Unfinished

I have to work constantly, but not in order to arrive at the finish, which attracts the admiration of imbeciles. I must strive to complete only for the satisfaction of becoming truer and wiser.

— Paul Cezanne

One of my teachers used Cezanne’s Still Life with Water Jug to illustrate good composition. Her point was: although unfinished, the painting holds up, as a result of its careful design.

Cezanne often left his paintings unfinished for fear of ruining them with a mistaken brush mark and because he strove not for closure, but “only for the satisfaction of becoming truer and wiser.”

I asked the teacher whether she’d ever leave a painting unfinished. She answered, “No, because I always want to express myself completely.”

Since childhood, I have loved unfinished paintings. I recall staring for hours on end at Stuart’s unfinished George Washington hanging above the chalkboard in my elementary school classrooms, thinking, “How perfect it is!”

For better or worse, I often leave my own paintings in an unfinished state, for the same two reasons Cezanne did.

Cezanne feared that “adding a wrong color or brushstroke would harm the work more than areas of empty canvas,” art dealer Walter Feilchenfeldt wrote in Cézanne: Finished Unfinished.

Cezanne—as importantly—also believed perception itself was “unfinished.”

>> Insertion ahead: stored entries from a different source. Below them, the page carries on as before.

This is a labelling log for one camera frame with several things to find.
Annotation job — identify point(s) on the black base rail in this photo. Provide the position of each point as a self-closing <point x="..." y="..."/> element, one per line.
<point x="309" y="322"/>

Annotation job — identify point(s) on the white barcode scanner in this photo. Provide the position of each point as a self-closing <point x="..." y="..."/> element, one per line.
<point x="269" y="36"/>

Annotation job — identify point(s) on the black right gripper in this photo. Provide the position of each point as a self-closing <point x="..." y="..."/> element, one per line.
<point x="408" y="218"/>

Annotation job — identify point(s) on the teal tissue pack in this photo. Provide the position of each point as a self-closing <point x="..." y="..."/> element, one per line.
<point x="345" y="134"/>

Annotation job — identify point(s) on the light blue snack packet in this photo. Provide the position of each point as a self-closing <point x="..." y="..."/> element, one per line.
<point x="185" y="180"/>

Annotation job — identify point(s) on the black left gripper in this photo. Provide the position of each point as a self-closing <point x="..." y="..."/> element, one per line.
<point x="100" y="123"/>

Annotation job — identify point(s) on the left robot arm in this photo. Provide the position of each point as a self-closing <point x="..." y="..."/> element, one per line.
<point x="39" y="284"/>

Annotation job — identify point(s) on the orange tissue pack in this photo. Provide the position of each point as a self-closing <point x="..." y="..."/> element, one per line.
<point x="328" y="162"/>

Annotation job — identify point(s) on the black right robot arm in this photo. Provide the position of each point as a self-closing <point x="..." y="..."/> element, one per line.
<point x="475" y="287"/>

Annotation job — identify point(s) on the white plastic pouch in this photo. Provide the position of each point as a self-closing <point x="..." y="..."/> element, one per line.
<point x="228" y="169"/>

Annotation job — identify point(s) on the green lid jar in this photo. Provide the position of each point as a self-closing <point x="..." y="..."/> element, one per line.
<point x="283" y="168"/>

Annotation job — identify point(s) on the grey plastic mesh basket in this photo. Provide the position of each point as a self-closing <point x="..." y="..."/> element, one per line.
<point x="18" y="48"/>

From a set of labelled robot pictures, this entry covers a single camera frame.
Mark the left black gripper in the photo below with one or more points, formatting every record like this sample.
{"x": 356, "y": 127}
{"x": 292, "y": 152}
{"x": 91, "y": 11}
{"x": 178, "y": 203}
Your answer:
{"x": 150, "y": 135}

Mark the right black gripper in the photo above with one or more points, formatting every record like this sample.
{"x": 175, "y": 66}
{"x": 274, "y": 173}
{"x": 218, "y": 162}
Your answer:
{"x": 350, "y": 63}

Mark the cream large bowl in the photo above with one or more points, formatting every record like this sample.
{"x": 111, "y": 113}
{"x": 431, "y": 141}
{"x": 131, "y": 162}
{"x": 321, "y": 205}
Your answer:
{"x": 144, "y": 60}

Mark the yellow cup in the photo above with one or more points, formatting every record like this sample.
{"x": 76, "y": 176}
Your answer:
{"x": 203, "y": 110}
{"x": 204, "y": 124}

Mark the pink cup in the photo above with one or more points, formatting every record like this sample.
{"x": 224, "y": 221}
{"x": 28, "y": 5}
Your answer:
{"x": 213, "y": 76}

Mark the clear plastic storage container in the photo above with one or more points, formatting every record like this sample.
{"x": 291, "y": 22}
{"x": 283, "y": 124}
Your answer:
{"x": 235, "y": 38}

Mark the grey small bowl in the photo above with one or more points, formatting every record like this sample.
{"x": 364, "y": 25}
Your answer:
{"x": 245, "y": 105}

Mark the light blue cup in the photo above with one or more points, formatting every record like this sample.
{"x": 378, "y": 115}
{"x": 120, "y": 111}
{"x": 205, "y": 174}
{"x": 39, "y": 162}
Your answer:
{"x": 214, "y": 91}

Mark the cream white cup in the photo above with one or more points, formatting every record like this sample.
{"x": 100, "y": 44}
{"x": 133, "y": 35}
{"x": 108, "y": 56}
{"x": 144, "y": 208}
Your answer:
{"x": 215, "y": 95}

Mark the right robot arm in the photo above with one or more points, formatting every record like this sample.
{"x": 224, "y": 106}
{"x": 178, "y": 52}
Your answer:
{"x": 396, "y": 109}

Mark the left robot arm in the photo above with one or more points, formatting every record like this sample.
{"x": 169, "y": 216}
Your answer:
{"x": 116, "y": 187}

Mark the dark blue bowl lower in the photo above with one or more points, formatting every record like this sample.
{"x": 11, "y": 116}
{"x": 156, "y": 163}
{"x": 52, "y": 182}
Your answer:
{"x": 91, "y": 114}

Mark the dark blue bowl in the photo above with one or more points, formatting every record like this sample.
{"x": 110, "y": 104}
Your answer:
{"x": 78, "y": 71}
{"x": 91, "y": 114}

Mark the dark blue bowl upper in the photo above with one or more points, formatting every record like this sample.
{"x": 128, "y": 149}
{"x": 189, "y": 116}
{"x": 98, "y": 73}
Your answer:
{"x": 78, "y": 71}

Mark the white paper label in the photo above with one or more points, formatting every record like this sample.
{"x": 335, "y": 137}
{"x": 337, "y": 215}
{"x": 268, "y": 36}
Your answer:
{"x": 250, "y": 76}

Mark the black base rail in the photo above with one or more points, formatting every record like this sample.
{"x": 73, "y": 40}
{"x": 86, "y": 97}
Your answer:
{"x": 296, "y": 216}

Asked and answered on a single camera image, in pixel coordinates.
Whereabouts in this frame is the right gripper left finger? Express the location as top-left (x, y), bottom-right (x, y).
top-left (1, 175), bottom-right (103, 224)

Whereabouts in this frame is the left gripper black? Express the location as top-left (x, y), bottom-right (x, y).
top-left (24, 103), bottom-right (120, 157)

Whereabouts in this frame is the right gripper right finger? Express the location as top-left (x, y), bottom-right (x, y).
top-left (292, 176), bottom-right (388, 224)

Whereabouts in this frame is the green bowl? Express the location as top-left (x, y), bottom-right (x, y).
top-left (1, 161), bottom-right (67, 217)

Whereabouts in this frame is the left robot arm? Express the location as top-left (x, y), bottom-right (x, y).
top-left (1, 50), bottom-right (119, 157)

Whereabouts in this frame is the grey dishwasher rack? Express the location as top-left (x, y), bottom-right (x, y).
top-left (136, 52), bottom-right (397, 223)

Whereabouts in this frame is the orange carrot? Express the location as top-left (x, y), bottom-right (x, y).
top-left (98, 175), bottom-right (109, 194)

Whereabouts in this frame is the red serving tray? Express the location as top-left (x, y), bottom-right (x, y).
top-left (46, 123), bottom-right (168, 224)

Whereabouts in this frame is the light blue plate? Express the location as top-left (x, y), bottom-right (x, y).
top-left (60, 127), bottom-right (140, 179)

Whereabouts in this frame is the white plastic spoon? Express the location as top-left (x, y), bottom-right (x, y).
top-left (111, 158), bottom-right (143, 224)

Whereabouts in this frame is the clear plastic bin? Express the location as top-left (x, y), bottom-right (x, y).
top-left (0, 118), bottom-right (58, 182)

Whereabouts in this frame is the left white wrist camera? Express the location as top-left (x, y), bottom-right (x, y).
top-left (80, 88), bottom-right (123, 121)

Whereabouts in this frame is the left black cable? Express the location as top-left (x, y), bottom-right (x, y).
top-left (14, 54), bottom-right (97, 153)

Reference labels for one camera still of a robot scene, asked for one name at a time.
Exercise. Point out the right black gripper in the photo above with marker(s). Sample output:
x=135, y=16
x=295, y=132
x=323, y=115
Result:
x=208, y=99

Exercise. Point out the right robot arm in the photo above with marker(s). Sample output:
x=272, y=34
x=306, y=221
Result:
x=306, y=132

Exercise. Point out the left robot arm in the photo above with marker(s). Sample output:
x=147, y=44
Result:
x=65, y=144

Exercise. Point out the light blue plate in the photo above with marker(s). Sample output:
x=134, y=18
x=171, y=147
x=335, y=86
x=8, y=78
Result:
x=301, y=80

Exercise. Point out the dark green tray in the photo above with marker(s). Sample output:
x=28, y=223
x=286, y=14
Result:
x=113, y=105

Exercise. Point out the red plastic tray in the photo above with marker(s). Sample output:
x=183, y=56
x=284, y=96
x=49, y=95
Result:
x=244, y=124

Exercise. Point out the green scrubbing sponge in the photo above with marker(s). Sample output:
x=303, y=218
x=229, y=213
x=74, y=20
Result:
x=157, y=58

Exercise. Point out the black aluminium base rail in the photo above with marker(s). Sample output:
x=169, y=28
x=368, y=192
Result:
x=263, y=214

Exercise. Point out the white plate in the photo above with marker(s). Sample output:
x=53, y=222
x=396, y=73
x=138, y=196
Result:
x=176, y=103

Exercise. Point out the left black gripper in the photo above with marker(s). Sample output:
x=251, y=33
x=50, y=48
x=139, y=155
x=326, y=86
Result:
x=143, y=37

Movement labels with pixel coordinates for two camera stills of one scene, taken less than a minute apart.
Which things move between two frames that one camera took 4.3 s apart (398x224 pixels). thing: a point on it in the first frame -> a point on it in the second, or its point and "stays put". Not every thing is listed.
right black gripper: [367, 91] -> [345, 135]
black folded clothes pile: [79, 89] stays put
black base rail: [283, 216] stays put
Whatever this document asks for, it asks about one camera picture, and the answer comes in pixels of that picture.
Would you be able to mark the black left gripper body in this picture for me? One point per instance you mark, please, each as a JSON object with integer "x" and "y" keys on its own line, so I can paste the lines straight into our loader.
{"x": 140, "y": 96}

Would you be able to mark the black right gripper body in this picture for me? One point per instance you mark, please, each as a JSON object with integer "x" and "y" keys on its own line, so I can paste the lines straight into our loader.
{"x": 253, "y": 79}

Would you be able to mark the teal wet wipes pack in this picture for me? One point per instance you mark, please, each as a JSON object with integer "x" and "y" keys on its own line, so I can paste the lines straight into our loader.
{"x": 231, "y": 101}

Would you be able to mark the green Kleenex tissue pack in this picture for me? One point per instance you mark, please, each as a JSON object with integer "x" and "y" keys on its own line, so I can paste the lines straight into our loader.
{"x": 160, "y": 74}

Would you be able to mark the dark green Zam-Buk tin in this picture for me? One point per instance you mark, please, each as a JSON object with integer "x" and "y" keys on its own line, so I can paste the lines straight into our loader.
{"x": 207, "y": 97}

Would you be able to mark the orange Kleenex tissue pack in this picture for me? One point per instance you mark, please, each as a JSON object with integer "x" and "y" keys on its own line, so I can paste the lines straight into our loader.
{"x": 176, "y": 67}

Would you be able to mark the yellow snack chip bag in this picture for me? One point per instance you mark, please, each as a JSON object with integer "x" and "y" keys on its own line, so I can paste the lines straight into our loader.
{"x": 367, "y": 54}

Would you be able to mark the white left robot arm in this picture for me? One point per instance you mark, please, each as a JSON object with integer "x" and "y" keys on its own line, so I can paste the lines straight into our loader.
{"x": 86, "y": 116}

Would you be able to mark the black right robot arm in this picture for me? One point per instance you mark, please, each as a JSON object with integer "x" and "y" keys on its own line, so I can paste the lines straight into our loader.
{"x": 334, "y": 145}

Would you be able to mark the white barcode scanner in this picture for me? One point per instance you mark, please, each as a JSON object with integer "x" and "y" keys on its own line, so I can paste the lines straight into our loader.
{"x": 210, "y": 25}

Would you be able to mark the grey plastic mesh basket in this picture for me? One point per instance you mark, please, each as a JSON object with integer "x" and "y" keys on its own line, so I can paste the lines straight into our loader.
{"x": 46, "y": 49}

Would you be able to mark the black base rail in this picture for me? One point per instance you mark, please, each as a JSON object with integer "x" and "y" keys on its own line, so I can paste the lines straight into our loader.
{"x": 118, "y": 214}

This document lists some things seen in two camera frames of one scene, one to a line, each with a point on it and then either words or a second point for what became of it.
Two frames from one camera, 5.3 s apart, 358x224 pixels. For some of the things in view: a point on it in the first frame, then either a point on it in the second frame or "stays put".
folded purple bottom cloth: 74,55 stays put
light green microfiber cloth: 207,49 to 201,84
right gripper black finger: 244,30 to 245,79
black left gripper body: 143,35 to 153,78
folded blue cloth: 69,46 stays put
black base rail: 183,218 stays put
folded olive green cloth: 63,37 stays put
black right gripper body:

In a letter to fellow painter Emile Bernard, he wrote, “The sensations of color that light gives create abstractions that don’t let me cover my canvas; thus my picture is incomplete.”

Perhaps, being schooled in modernity, present-day viewers accept the unfinished; perhaps not. Certainly not all painters do; my teacher, for example.

Which leads me to wonder, does a painter’s Myers-Briggs type drives her aesthetic?

I believe it does, to wit:

• ISTJs love painting tons of precise details with great accuracy; so do ISFJs, ISTPs, INTPs, INTJs, ESTJs and ESFJs. They will always finish their paintings.

• INFJs—including me—wish above all to convey emotions in their paintings; so do INFPs and ENFJs. They’re content to leave their paintings unfinished.

• ISFPs love painting precise details and conveying emotions; so so ESFPs. They’re apt to finish their paintings.

• ENTJs want to expression their inner visions; and ENTPs like to copy other artists. They’re likely to finish their paintings—unless copying a Cezanne.

• ESTPs want to paint fast and be done with it; and ENFPs never complete a painting—they can’t concentrate that long. They’re not likely to finish their paintings.

What’s your preference?

Finished? Or unfinished?

Above: Still Life with Water Jug by Paul Cezanne, 1893. George Washington by Gilbert Stuart, 1796.